The value of super resolution — real world use case
Parcel boundary detection with super-resolved satellite imagery
There is a longstanding debate within the Earth Observation community (and beyond) about the value and real life applicability of super resolution (SR) imagery. Some see it as a gimmick unsuitable for any application that goes beyond visualization, while others view it as an essential component in bridging the gap between the cost of very high resolution imagery and the availability of medium resolution imagery such as Sentinel-2. One thing is clear — as satellite imagery only has value when someone is using it, SR imagery should as well be assessed on a particular use case.
One example that should play to the strengths of super resolution imagery is parcel boundary delineation. To see what (if anything) can be gained by using SR products for parcel boundary delineation, we evaluated the difference between automatic parcel delineation on super-resolved (to one meter) and Sentinel-2 imagery by utilizing a manually-annotated ground truth dataset.
For those not willing to read to the very end, the answer is “not that much, if at all”, at least in this specific example, this algorithm, and with this specific SR data. There seems to be improvements in the quality of the detected boundaries, but the “seem” part is problematic as there is no way to know to which extent results can be trusted. The inaccuracies of ML algorithms are a well-known issue and we still make use of their results. However, in most cases there is a way, albeit laborious one, to validate results against available data. This is not the case here.

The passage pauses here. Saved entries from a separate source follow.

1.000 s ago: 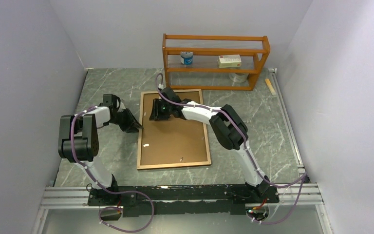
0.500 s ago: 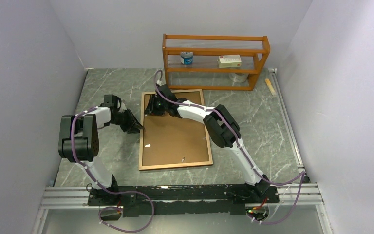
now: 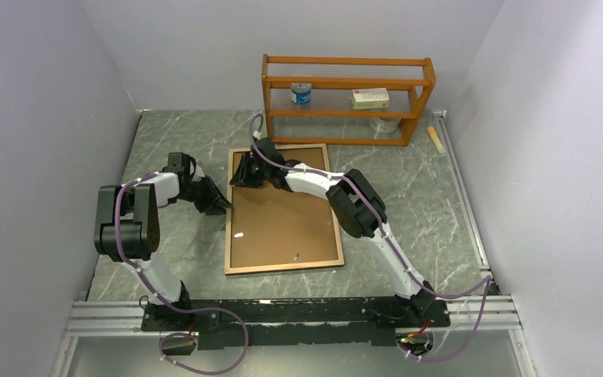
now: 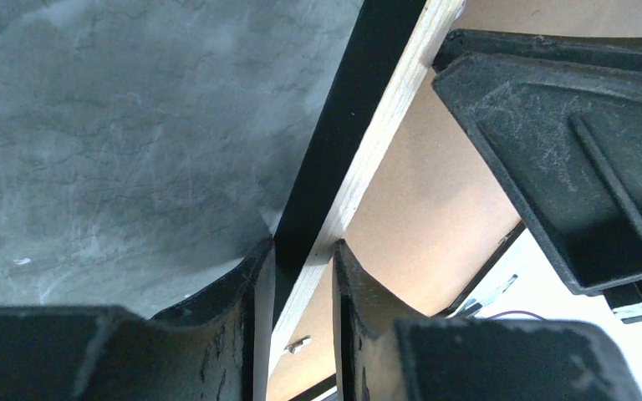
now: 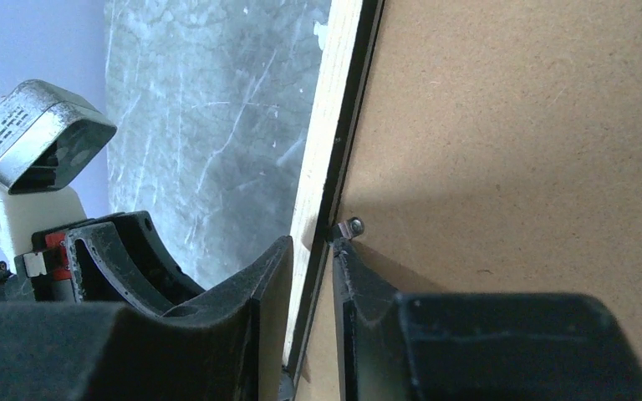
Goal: Put the photo into the frame
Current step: Install the photo frame at the center of the board.
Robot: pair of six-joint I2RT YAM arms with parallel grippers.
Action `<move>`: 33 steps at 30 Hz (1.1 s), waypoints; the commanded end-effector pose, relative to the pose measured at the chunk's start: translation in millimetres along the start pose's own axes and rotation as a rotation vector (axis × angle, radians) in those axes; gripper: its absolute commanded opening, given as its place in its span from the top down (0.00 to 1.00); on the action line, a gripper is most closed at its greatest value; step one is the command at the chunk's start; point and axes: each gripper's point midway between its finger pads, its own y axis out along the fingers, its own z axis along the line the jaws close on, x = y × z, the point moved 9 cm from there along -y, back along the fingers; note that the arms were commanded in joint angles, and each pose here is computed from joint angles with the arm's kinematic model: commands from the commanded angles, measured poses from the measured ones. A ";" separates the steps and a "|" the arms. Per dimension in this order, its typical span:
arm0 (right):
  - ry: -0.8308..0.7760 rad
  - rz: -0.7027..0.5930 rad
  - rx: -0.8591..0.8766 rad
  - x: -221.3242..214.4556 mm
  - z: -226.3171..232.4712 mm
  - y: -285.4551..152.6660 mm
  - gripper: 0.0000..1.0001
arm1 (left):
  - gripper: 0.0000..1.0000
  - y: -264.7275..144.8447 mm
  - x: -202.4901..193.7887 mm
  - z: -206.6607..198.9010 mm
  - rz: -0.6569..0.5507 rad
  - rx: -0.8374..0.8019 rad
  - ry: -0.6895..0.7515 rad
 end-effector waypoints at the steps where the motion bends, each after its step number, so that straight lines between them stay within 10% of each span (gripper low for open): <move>1: -0.002 -0.048 -0.013 -1.1 -5.8 6.0 0.72 | 0.81 16.3 -29.8 24.2 0.125 0.131 -0.073; 14: -0.043 -0.113 0.029 8.9 4.9 -2.6 0.69 | 0.80 16.7 -28.4 22.5 0.128 0.134 -0.075; 27: -0.103 -0.100 -0.035 13.7 30.7 -107.1 0.56 | 0.45 -12.0 -27.2 3.0 0.033 0.091 -0.038; 33: -0.117 0.019 -0.001 -40.4 21.1 -116.5 0.61 | 0.45 -17.2 -47.3 11.5 0.057 0.098 -0.060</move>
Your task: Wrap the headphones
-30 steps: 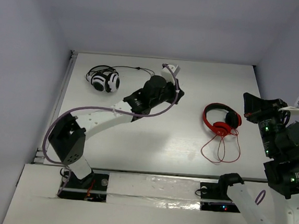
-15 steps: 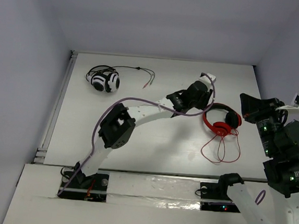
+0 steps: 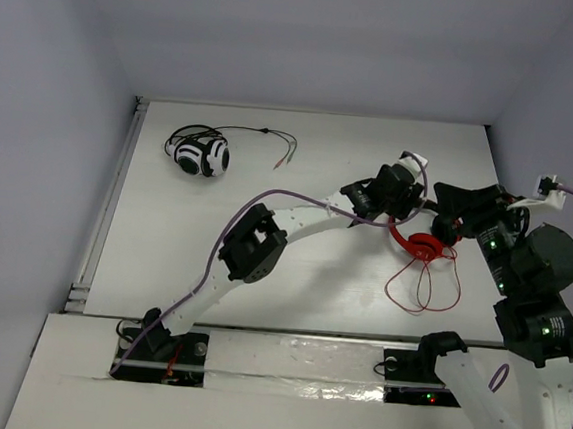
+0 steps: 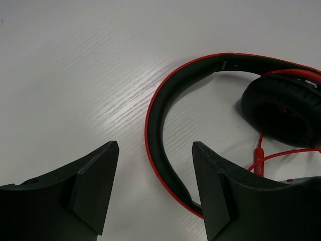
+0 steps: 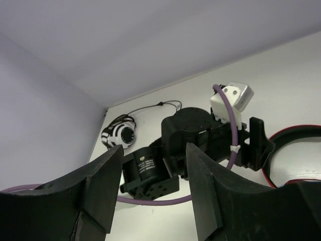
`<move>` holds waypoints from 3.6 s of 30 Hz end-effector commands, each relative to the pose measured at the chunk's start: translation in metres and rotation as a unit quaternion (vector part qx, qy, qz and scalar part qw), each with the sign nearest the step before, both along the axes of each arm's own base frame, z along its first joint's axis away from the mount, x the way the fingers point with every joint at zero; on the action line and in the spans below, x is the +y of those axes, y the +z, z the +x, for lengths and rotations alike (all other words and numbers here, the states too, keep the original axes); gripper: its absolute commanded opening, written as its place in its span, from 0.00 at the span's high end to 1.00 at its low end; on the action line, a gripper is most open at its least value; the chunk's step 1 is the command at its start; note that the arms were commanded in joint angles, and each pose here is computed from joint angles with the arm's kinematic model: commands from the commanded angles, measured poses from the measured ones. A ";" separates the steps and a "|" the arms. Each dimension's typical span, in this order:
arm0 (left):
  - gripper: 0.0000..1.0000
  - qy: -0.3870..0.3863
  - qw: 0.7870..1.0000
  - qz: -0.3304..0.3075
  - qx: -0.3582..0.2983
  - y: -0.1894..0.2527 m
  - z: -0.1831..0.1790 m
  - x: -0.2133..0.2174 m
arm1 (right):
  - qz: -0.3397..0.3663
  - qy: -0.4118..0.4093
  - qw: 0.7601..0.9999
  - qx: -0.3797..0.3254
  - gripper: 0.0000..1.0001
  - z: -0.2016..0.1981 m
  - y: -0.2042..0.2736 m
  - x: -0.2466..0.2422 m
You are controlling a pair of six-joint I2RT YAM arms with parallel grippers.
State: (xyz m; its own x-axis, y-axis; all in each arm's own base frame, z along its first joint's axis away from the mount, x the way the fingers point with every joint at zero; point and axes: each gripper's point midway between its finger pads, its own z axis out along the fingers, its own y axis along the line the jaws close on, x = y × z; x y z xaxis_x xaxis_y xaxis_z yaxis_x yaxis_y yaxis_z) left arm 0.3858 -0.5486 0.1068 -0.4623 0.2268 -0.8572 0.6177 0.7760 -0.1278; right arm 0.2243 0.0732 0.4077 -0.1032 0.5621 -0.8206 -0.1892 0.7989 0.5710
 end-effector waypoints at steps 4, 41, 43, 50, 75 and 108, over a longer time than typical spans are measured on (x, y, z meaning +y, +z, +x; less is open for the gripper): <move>0.43 -0.014 1.000 0.013 -0.007 -0.016 0.006 -0.014 | 0.008 0.036 0.999 -0.018 0.41 0.002 0.006 0.013; 0.45 0.057 0.997 0.052 -0.002 -0.026 -0.035 0.045 | 0.000 0.082 0.997 -0.003 0.45 -0.004 -0.020 0.028; 0.45 0.051 0.997 0.058 -0.001 -0.035 -0.024 0.045 | 0.001 0.079 0.997 -0.005 0.45 -0.004 -0.019 0.027; 0.48 0.043 0.996 0.078 0.022 -0.063 -0.020 0.050 | 0.000 0.077 0.997 -0.004 0.45 -0.004 -0.020 0.026; 0.35 0.024 0.999 0.019 -0.024 -0.013 -0.006 0.062 | 0.003 0.082 0.997 -0.002 0.46 0.000 -0.021 0.029; 1.00 0.046 0.998 0.045 -0.025 0.001 0.020 0.094 | 0.008 0.078 0.997 -0.019 0.95 -0.002 -0.015 0.027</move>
State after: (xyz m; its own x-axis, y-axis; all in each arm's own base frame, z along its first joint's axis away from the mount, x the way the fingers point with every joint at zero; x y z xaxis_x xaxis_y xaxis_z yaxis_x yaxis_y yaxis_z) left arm 0.3911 -0.4887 0.0325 -0.4699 0.3366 -0.8160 0.6047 0.7962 -0.0198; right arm 0.2242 0.1004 0.3754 -0.2202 0.5451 -0.8089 -0.2831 0.7579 0.5878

Our team has been working with Sentinel data for many years and we’ve often wished it would have been of better resolution. We’ve tried a few approaches to improve it ourselves, we cooperated with others and were involved in the related challenges. But every time, after trying to systematically measure the benefits, we were left empty handed. So it might be that we are a bit biased. We are firm believers that there needs to be some scientifically demonstrated correlation between the data and the remote sensing results, even when using machine learning technologies. It seems we are not alone, like for example our colleagues from CESBIO.
Background on super resolution
Satellite imagery sensor, along with the post-processing steps, provides data at specific resolution. For Sentinel-2 this is limited to 10 meters per pixel. There are many approaches on how to improve this, among most popular being:
- Using a multi-temporal stack of data and converting it to single image with better resolution. The principle behind the idea is that pixels are not exactly aligned and it is therefore possible to extract this extra juice and get more detailed image. The main downside of this principle is that one loses the high-cadence monitoring component of the Sentinel mission, which is highly valuable. Furthermore, since a multi-temporal stack is used when predicting, the model is less sensitive to changes — a change might need to be visible on multiple images before it is predicted.
- Training a ML model to add bits and pieces based on how things should look like. In some cases the methods use only one sensor, in some cases more, i.e. combination of VHR and Sentinel-2. There are two problems with this approach. Our world is large and very complex and training a computer to know it all is challenging. Even more problematic, one of the main objectives of nowadays remote sensing is to identify things that are new or different, i.e. demolished buildings or abandoned agriculture field full of overgrowth. These will rarely be picked by a computer trained on the “normal”.
- Then there is one well-tried and thus somehow boring approach — interpolation. Using bicubic interpolation we simply fill the missing details with polynomial functions. It often looks very nice, but we should not fool ourselves into believing the new details are real. There are not many discontinuities in our world, so information will mostly be right. Except when they are not.
In short, where there is no detailed information available from the sensor, it is challenging to extract them.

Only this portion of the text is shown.